BACKGROUND/PURPOSE: The biomechanical effects of foot orthoses (FOs) with and without a lateral bar compared to a control condition during walking at different speeds are still unknown. The objective of this study was to compare the biomechanical effects of functional FOs with and without a lateral bar to a control condition during comfortable walking in individuals with cavus feet and determine if their effects change at a fast speed. METHODS: Fifteen individuals with cavus feet (age: 25.3 ± 5.8 yrs) walked under two experimental conditions (FOs with and without a lateral bar) and a control condition (shoes only) at comfortable (CW) and fast (FW) speeds. The outcome measures were ankle and knee angles and gluteus medius, vastus lateralis, gastrocnemius lateralis, gastrocnemius medialis, peroneus longus and tibialis anterior electromyography (EMG) amplitudes during the stance phase of walking and were compared between the FOs and a control condition using one-dimensional statistical parametric mapping. RESULTS: During CW, both FOs decreased ankle dorsiflexion and increased knee extension angles compared to no FOs. FOs with a lateral bar also decreased peroneus longus EMG amplitudes. During FW, FOs with and without a lateral bar decreased ankle dorsiflexion angles compared to no FOs. CONCLUSION: Both types of FOs had different effects on the biomechanics of the lower limb compared to a control condition. The decreased peroneus longus EMG amplitudes during CW in individuals with cavus feet could have important clinical implications in other populations, such as individuals with painful cavus feet. The orthoses only affected the ankle dorsiflexion angles at a fast speed and no EMG amplitude or knee kinematics effects were observed. Further studies assessing the ankle kinematics and kinetics effects of these orthoses are needed to improve our understanding of their mechanism of action and inform future efficacy trials.
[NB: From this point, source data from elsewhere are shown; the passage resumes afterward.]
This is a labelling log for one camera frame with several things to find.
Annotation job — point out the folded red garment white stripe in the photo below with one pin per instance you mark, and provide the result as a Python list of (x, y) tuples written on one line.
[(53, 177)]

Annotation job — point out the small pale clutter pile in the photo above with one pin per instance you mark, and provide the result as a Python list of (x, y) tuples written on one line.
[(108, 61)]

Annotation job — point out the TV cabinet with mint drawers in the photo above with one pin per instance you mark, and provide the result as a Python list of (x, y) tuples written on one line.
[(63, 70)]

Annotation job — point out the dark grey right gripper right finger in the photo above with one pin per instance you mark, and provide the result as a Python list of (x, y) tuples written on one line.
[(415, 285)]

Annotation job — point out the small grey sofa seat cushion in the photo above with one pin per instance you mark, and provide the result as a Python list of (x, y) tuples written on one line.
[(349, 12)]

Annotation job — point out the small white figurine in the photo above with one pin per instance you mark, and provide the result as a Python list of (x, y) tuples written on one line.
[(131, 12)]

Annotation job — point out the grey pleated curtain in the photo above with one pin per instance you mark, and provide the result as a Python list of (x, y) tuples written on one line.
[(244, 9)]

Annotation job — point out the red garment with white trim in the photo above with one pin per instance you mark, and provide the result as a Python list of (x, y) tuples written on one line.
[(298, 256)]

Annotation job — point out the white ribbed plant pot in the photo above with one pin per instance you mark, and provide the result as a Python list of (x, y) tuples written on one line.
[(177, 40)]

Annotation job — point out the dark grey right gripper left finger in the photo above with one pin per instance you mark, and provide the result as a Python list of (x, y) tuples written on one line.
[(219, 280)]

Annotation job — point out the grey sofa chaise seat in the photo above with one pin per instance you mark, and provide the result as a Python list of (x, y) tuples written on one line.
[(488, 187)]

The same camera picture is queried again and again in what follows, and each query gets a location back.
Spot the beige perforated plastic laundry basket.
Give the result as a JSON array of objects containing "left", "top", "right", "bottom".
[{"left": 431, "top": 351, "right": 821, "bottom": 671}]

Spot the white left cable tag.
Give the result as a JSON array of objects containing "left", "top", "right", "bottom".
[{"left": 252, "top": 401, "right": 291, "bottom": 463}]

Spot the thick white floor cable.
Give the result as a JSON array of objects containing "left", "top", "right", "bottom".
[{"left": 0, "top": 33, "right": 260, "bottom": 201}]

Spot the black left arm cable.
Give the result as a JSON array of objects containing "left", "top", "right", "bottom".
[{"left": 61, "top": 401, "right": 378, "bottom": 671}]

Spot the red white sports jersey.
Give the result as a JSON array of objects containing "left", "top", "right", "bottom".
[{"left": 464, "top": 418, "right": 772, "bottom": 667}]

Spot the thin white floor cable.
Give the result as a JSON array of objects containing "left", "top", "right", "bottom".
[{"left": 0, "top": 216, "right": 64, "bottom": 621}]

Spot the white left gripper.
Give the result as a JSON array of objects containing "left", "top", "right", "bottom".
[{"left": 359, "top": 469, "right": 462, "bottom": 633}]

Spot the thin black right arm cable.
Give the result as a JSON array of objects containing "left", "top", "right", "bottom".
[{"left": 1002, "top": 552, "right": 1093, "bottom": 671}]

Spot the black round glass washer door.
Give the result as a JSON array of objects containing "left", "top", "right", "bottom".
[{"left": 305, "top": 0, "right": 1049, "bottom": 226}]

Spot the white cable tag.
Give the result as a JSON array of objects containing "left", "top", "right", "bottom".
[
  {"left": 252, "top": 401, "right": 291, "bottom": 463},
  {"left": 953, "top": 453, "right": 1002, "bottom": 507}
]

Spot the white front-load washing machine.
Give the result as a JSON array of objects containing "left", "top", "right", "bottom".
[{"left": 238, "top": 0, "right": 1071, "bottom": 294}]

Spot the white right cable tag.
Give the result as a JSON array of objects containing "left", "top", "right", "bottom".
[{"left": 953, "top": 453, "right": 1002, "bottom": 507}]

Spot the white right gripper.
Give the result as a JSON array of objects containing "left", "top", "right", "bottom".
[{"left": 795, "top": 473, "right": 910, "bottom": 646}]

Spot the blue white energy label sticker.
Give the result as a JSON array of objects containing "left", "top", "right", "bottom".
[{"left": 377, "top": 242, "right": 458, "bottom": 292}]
Biomechanical effects of three types of foot orthoses in individuals with posterior tibial tendon dysfunction.

BACKGROUND: Posterior tibial tendon dysfunction (PTTD) is characterized by degeneration of this tendon leading to a flattening of the medial longitudinal arch of the foot. Foot orthoses (FOs) can be used as a treatment option, but their biomechanical effects on individuals with PTTD are not yet fully understood. RESEARCH QUESTION: The aim of this study was to investigate the effects of three types of FOs on gait biomechanics in individuals with PTTD. METHODS: Fourteen individuals were recruited with painful stage 1 or 2 PTTD based on Johnson and Strom's classification. Quantitative gait analysis of the affected limb was performed in four conditions: shoes only (Shoe), prefabricated FO (PFO), neutral custom FO (CFO) and custom varus FO (CVFO) with a 5° medial wedge and a 4 mm medial heel skive. A curve analysis, using 1D statistical parametric mapping, was undertaken to assess differences in lower limb joint motion, joint moments and muscle activity over the stance phase of gait across conditions. RESULTS: Decreased hindfoot eversion angles, decreased ankle inversion moments and increased ankle eversion moments were observed with custom FOs compared to the Shoe and PFO conditions (p < 0.001). CFOs and CVFOs induced an increased knee abduction moment compared to Shoe (p < 0.001). No changes in hip kinematics and kinetics or in EMG activity of tested muscles were observed between conditions. SIGNIFICANCE: Custom orthoses may be more suitable than PFOs to decrease the pathological biomechanical outcomes observed in PTTD. Decreased ankle inversion moments during the stance phase could explain why custom orthoses are effective at reducing pain in PTTD patients. However, clinicians should be careful when prescribing custom orthoses for PTTD since unwanted collateral biomechanical effects can be observed at the knee.